Helen Keller Answers the Iron

Andrew Hudgins

Though I’d rather have been one of the boys who could smack a baseball solidly with a bat, my talent was telling jokes. I was fascinated in them as mechanisms—machines made of words, to use William Carlos Williams’s definition of poetry. I tinkered with them as obsessively as other boys enjoyed taking apart radios, jack-in-the-boxes, and frogs to see what was inside. In bed at night, walking home from school, sitting in church, I sharpened the details of jokes, changing the settings, naming the characters after kids in my classes, and altering elements that had flopped the last time. I didn’t even have to try to memorize jokes. After I heard a joke, I, like an elephant, never forgot.

Other kids knew a few elephant jokes, but I knew them all. I even convinced my mother to buy me a book of elephant jokes. I had to cash in my birthday wish to do it, and still it took some lobbying, arguing, and whining because Mom did not—emphatically did not—see the point in spending good money on books. That’s what the library is for.

“But, Mom, it isn’t in the library yet. I checked.”

“They’ll get it sooner or later.” She always said that. “Now, hush. You’ve got a birthday coming up and maybe we’ll see about it then.”

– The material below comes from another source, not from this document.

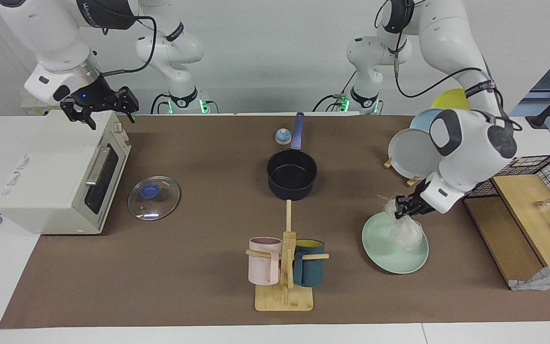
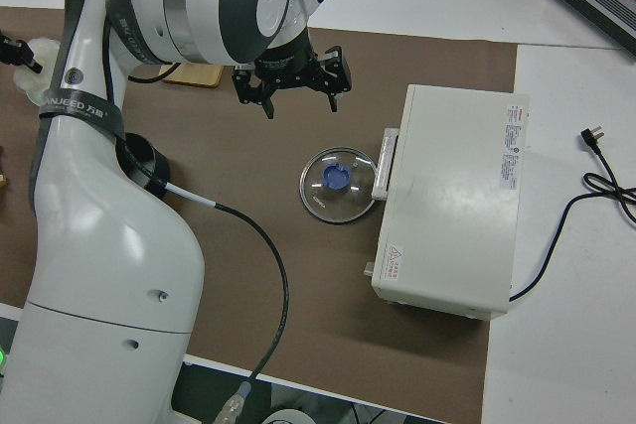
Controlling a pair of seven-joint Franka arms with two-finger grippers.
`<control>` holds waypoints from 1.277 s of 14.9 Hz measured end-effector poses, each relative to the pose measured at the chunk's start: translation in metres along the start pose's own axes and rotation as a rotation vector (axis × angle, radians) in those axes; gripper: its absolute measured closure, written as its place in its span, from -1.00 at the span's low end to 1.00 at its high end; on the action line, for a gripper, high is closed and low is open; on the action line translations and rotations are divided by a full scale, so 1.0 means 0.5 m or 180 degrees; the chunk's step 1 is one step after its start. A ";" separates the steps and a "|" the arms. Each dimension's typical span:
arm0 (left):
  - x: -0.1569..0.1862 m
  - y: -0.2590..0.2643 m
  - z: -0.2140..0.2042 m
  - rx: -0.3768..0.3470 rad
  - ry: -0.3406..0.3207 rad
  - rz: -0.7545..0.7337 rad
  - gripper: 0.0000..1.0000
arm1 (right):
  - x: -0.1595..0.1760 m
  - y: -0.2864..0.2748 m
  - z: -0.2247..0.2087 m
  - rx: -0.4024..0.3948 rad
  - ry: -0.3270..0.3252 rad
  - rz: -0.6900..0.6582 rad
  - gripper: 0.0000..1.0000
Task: Transfer vermicelli from plate to pot
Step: 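Carry the vermicelli over the pot while the right gripper grasps the lid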
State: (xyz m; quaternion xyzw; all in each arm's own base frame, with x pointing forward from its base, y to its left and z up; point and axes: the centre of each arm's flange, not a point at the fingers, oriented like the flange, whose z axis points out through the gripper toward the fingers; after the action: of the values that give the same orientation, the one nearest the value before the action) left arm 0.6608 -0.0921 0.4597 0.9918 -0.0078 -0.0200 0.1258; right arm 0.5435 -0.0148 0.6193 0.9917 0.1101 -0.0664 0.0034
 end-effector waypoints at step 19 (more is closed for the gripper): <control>-0.343 0.501 -0.038 0.0092 -0.0453 -0.0275 0.55 | 0.101 -0.011 0.480 -0.0073 0.0404 -0.0076 -1.00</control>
State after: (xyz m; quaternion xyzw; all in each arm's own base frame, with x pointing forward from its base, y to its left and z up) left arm 0.4874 -0.3265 0.5471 0.9890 0.0258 -0.0958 0.1097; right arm 0.5596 -0.0034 0.3746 0.9924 0.1226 -0.0021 0.0070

I still remember the cheesy black-and-white drawings of elephants with machine guns and elephants hiding in the cherry trees. I was embarrassed by the drawings. They took the jokes I was enthralled with and treated them as if they were just something dumb for kids, even though I was a kid and I loved the jokes and I knew they were stupid. But that was the point, wasn’t it? I remember asking other kids, “How do you kill a blue elephant?” They hesitated, and before they could even say, “I don’t know,” I said, “Shoot it with a blue elephant gun.” Then, quickly, “How do you kill a red elephant?” When they said, “Shoot it with a red elephant gun?” With real glee and false scorn, I screamed, “No! You squeeze its trunk till it turns blue and then shoot it with a blue elephant gun”—and we all cackled together.

Elephant jokes mock logic, deliberately deranging the senses of sense. They are an adolescent intellectual’s version of spinning around till you fall down. The jokes partake of surrealism, which was famously defined by the Comte de Lautréamont as “the chance meeting on a dissecting table of a sewing machine and an umbrella.” What’s gray, stands in a river when it rains, and doesn’t get wet? An elephant with an umbrella. Determinedly capricious, elephant jokes are an inside game—much funnier if only one person doesn’t know the joke and everyone else yells the answer in his face. If you ask someone why elephants can’t be policemen, the punch line is not really funny, but it’s funny to inflict your private knowledge on a listener: because they can’t hide behind billboards! I was interested to see who’d go along with the absurdity of the initiation into false knowledge and who twisted his lips, sneered, “That’s just stupid,” and stalked off. The rejection stings briefly, sure; but the sneerers were declaring themselves serious people, nonlaughers. It’s useful to know who those people are.